**Task to carry out**
Begin with the first line of the material and write out each line exactly, ending with the line that contains "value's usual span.". Pictures are not part of the copy.
-- Input data follows --
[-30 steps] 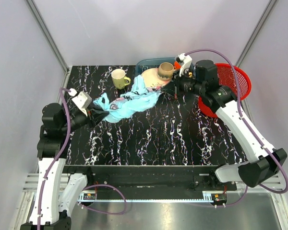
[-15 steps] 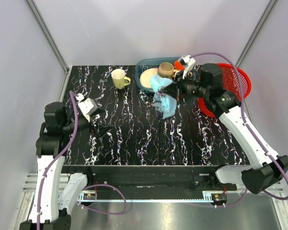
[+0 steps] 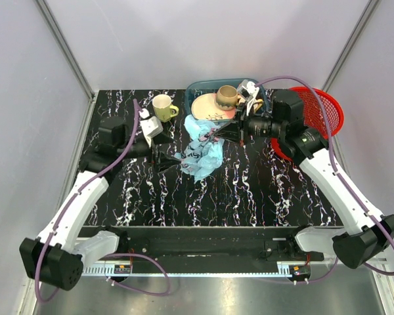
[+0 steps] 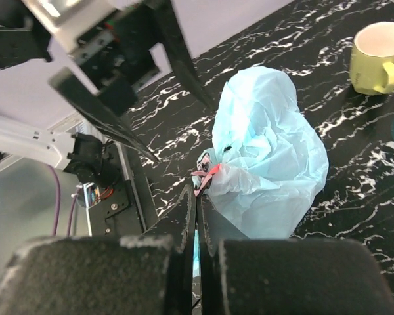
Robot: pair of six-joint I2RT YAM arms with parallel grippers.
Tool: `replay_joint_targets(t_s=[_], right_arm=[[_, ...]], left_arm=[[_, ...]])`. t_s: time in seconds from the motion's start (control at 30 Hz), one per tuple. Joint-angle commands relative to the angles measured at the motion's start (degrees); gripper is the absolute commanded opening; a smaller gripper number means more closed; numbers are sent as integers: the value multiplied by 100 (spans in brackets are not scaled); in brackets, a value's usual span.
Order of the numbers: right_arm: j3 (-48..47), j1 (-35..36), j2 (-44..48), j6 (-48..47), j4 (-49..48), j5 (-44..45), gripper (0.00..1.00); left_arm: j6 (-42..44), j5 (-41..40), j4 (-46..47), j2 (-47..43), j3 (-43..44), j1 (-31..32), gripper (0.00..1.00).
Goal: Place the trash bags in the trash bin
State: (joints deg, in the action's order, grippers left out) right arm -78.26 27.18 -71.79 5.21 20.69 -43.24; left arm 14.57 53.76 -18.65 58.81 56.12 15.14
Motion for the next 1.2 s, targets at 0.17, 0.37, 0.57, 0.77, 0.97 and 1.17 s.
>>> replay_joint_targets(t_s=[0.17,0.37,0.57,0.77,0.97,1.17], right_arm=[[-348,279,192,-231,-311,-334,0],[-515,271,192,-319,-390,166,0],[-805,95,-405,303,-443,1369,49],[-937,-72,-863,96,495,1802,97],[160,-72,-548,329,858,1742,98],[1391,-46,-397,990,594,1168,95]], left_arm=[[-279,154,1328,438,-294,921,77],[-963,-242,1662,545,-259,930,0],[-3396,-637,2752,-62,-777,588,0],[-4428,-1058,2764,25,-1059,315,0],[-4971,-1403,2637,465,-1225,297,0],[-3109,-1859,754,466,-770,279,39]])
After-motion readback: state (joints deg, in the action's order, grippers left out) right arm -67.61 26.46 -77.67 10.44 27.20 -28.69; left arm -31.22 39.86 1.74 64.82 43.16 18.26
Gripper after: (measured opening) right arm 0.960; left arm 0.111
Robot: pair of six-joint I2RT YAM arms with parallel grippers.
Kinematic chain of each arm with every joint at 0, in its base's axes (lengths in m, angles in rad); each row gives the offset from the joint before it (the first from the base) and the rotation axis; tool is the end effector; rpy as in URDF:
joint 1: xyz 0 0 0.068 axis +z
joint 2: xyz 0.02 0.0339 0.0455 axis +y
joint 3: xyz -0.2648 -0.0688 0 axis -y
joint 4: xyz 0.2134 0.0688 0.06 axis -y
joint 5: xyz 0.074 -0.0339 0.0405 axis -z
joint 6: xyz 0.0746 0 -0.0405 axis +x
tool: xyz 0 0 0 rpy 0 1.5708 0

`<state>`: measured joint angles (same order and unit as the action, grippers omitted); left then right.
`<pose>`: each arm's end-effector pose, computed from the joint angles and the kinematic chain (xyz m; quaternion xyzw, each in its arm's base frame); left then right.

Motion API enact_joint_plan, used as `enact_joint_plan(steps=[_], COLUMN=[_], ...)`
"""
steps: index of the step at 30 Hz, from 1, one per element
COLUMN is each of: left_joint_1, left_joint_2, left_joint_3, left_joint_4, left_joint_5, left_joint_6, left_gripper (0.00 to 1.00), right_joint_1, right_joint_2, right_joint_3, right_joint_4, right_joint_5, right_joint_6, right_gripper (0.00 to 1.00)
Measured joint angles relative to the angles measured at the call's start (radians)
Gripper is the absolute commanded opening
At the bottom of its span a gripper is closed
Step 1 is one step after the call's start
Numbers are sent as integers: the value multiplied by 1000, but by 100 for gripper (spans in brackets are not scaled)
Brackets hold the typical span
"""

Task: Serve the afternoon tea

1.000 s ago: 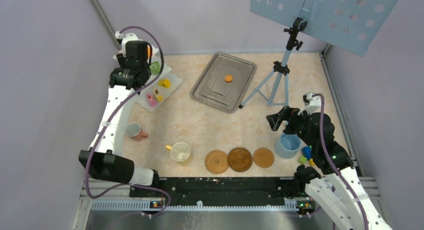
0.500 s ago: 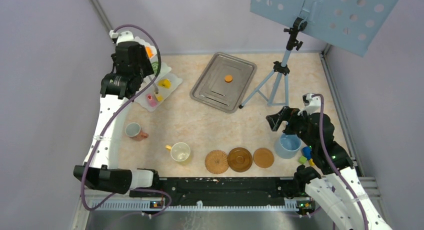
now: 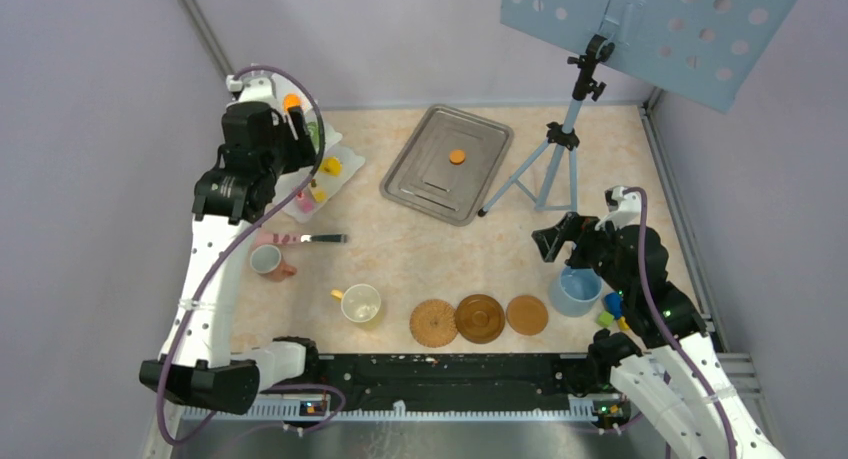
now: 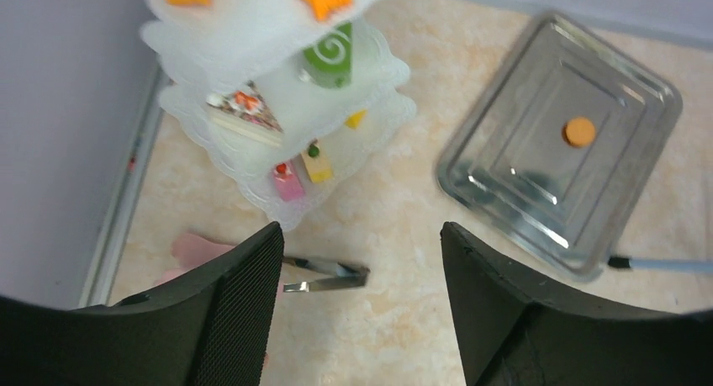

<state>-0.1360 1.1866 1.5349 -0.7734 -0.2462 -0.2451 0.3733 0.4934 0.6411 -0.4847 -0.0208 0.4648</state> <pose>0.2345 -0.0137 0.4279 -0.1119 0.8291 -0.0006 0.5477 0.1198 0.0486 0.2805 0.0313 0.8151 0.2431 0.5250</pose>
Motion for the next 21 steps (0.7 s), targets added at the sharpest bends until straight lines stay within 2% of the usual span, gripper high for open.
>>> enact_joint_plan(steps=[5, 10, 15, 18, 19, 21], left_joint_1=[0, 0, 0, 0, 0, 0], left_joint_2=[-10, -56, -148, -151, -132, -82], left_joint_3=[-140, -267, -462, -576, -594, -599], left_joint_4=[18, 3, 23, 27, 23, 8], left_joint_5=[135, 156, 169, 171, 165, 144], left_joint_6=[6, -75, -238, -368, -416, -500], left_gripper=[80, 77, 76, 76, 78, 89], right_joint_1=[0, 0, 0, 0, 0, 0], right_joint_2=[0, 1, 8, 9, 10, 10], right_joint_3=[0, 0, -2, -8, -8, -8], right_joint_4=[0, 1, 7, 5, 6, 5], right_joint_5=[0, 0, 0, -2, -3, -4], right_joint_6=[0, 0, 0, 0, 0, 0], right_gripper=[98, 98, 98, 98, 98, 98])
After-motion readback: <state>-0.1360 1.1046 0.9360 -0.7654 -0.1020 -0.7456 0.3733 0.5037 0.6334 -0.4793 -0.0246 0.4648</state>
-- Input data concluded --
**Completed task**
[-30 steps] 
[-15 steps] 
[+0 steps] 
[+0 steps] 
Robot: pair of six-joint I2RT YAM arms with parallel grippers.
Tool: `replay_joint_targets(t_s=[_], right_arm=[[_, ...]], left_arm=[[_, ...]])`. t_s: time in seconds from the motion's start (control at 30 Hz), one per tuple. Joint-angle commands relative to the angles measured at the motion's start (degrees); gripper is the absolute commanded opening; a smaller gripper number means more closed; numbers are sent as integers: the value multiplied by 100 (spans in brackets are not scaled); in brackets, a value's usual span.

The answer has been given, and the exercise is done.